Copy nothing but the text: reproduce each line of the listing exactly and leave the pictures out.

= Raw data =
Start of Block
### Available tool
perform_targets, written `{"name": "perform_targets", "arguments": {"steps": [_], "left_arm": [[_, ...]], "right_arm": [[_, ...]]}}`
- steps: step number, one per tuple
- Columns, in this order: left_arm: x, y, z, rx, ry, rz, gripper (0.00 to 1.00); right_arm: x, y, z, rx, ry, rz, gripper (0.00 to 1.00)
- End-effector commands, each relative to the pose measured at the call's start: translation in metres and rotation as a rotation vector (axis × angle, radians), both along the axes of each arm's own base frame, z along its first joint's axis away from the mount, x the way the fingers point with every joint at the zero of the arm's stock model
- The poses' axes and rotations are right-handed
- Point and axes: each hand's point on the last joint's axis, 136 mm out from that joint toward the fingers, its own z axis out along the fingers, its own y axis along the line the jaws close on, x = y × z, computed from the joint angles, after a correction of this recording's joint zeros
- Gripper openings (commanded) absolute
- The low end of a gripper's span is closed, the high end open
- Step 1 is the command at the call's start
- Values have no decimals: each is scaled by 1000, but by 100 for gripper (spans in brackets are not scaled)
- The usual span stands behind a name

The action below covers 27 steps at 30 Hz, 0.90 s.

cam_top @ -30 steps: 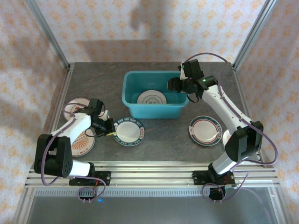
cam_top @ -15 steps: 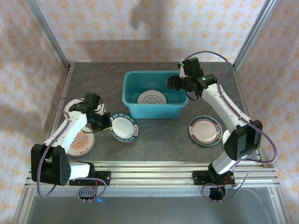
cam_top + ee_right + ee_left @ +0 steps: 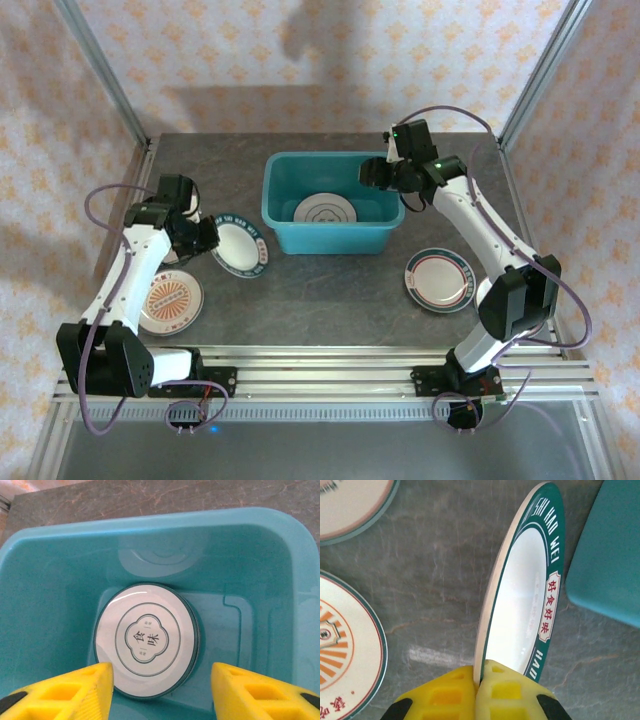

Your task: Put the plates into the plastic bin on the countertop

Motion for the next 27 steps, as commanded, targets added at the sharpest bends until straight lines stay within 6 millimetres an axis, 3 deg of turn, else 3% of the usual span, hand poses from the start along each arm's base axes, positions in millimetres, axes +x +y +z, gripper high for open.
{"name": "perform_targets", "arguments": {"steps": [1, 8, 14, 20, 27], "left_arm": [[22, 21, 25, 71, -86, 70, 0], [63, 55, 78, 212, -283, 169, 0], [96, 58, 136, 203, -487, 203, 0], [120, 30, 181, 38, -679, 187, 0], [136, -18, 208, -133, -762, 68, 0]], "right_arm": [[6, 0, 13, 5, -18, 6, 54], [8, 3, 21, 7, -16, 16, 54], [13, 7, 30, 18, -4, 25, 54], [18, 12, 37, 29, 1, 34, 54], [19, 35, 67, 133, -32, 126, 54]]}}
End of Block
= Task answer =
### Available tool
perform_targets, written `{"name": "perform_targets", "arguments": {"steps": [_], "left_arm": [[_, ...]], "right_arm": [[_, ...]]}}`
- steps: step number, one per tuple
- Columns, in this order: left_arm: x, y, z, rx, ry, rz, gripper (0.00 to 1.00); right_arm: x, y, z, rx, ry, rz, gripper (0.00 to 1.00)
- End-effector commands, each relative to the pose measured at the call's start: translation in metres and rotation as a rotation vector (axis × angle, radians), both along the axes of each arm's own base frame, z along its first joint's axis away from the mount, x the way the fingers point with every joint at the zero of the arm's stock model
- The poses' axes and rotations are right-handed
- Point and axes: each hand's point on the last joint's axis, 136 mm out from that joint toward the fingers, its own z axis out along the fingers, its own y axis along the line the jaws close on, x = y × z, computed from the joint angles, after a correction of this recording's joint zeros
- Gripper openings (commanded) absolute
- The low end of a gripper's span is closed, the high end open
- Step 1 is the command at the call's start
- Values have no decimals: each is scaled by 1000, but by 100 for gripper (spans in brackets are not scaled)
- The usual span stands behind a name

The action below covers 27 steps at 30 Hz, 0.90 s.

cam_top @ -30 steps: 
cam_top @ -15 steps: 
cam_top + ee_right + ee_left @ +0 steps: 

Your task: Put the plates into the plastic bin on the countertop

Motion for the next 27 steps, as commanded, targets added at the sharpest bends until straight lines stay within 6 millimetres an axis, 3 deg of turn, else 3% of the usual span, hand poses from the start along each arm's base axes, positions in millimetres, axes +x +y +z, gripper high for open.
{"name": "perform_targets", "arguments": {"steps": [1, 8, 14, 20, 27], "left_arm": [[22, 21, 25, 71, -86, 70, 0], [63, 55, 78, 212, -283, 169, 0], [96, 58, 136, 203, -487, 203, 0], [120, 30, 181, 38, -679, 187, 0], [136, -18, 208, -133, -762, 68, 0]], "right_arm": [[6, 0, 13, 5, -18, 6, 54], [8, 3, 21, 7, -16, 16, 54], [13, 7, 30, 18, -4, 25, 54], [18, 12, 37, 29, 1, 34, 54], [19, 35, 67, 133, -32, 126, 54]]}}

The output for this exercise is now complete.